People who drink hot tea or coffee are 50% less likely to carry methicillin-resistant Staphylococcus aureus (MRSA) in their noses.
Methicillin-resistant Staphylococcus aureus (MRSA) is a bacteria that can cause infection that is not responsive to antibiotics. In that some previous studies have suggested that tea and coffee have antimicrobial properties when applied topically, Eric Matheson, from the Medical University of South Carolina (South Carolina, USA), and colleagues studied 5,555 individuals ages 2 and older; 48.6% reported consuming hot tea over the past month and 60.8% reported drinking coffee over the past month. Overall, 1.4% of the participants carried MRSA in their noses.

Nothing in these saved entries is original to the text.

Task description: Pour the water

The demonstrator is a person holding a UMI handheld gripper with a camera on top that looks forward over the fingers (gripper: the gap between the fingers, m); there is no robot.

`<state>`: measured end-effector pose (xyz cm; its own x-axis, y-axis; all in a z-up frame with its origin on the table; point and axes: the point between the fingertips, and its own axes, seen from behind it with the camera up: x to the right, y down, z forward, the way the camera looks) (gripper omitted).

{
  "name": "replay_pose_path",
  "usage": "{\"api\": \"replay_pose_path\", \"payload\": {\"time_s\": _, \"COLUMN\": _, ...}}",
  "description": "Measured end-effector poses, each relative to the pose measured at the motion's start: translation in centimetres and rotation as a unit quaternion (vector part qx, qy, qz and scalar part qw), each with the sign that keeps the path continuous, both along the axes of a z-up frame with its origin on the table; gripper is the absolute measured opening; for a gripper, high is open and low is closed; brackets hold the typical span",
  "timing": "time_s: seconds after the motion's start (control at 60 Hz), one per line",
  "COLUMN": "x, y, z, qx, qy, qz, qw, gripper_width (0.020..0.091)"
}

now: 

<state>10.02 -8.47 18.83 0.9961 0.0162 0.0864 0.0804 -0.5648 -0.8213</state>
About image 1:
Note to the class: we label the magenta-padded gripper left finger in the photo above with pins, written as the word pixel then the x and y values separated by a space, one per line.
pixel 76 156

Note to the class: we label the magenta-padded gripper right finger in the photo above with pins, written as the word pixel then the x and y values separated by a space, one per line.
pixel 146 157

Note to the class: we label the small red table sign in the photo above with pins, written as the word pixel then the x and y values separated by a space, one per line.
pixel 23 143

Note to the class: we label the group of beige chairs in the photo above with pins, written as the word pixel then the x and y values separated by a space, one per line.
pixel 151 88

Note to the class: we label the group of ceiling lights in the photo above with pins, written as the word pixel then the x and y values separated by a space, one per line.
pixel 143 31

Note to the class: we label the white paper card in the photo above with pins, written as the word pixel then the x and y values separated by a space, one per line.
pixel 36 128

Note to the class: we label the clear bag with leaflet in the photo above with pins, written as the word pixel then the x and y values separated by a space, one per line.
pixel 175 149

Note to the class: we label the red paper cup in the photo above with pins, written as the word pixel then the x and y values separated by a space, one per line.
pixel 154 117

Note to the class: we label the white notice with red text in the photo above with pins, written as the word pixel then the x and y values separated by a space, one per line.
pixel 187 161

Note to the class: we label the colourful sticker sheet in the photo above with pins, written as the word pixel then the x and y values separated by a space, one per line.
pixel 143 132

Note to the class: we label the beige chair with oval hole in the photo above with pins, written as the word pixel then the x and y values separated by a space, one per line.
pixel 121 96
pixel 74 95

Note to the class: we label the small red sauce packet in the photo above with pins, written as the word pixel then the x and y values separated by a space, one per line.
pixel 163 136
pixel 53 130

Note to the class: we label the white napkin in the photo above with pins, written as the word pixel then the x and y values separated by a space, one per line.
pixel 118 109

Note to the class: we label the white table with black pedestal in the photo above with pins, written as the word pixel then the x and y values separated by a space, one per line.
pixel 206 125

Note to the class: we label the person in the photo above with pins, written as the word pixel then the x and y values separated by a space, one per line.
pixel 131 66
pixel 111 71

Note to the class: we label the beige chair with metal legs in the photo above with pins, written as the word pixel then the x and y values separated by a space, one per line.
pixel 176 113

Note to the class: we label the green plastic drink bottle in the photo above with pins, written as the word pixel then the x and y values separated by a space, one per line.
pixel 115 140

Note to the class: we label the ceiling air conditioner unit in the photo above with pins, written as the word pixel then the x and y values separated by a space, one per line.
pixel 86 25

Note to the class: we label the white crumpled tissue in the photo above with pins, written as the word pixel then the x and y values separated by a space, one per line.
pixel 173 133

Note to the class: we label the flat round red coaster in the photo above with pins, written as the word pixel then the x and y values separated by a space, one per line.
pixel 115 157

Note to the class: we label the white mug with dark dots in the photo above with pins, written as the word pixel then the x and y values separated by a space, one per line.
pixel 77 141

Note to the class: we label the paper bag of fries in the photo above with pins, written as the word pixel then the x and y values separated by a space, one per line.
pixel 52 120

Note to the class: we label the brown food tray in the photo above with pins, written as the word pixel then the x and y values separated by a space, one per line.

After adjustment for confounding factors, the team found that drinking either hot tea or hot coffee was associated with about a 50% relative reduction in the odds of nasal MRSA carriage, and drinking both beverages was associated with a 67% reduction. Noting the potential antibacterial properties of trigonelline, glyoxal, methylglyoxal, and diacetyl compounds present in coffee, and the antimicrobial properties of tannic acid and catechins found in tea, the researchers submit that: “Our findings raise the possibility of a promising new method to decrease MRSA nasal carriage that is safe, inexpensive, and easily accessible.”
Eric M. Matheson, Arch G. Mainous, III, Charles J. Everett, Dana E. King. “Tea and Coffee Consumption and MRSA Nasal Carriage.” Ann. Fam. Med, Jul 2011; 9: 299 - 304.